• _Problem details_
Go through the material below, noting each line where the string "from" appears, and give only the total.
BEGIN Source material
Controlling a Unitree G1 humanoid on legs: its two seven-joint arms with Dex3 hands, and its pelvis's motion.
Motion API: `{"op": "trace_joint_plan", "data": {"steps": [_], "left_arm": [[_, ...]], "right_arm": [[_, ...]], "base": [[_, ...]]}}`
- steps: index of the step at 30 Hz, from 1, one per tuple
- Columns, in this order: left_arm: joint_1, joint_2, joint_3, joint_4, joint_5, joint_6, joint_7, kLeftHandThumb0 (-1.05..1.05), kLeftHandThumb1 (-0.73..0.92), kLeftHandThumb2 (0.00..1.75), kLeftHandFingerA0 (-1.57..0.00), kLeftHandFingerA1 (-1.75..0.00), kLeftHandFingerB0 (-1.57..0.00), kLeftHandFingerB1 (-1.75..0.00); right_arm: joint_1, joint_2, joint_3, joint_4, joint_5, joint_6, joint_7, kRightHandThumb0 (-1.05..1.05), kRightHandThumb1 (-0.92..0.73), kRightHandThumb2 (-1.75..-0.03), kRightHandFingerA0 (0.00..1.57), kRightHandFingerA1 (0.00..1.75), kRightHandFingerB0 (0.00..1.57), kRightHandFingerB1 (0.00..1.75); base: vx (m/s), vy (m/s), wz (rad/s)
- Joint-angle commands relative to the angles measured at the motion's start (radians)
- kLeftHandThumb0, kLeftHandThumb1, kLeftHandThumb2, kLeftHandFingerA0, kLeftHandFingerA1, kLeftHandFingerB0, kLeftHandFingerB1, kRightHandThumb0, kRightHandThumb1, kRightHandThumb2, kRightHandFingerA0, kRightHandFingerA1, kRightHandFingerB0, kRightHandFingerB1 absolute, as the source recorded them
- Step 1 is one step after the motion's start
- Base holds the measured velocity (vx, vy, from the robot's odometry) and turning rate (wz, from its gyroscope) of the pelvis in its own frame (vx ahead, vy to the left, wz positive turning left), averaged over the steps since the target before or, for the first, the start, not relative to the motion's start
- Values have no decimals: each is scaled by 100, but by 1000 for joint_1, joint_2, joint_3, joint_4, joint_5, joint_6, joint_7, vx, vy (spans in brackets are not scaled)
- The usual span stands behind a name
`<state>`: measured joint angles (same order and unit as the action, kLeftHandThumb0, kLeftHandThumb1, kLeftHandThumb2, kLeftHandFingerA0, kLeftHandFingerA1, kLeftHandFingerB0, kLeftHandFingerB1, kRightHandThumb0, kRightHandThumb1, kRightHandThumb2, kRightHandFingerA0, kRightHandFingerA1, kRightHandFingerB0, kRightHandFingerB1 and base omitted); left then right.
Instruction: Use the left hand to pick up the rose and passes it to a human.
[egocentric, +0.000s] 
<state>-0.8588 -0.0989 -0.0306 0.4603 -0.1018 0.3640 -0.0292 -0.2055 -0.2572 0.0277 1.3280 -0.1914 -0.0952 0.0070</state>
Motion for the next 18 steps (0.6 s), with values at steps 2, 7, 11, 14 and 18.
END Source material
• _Exercise output_
2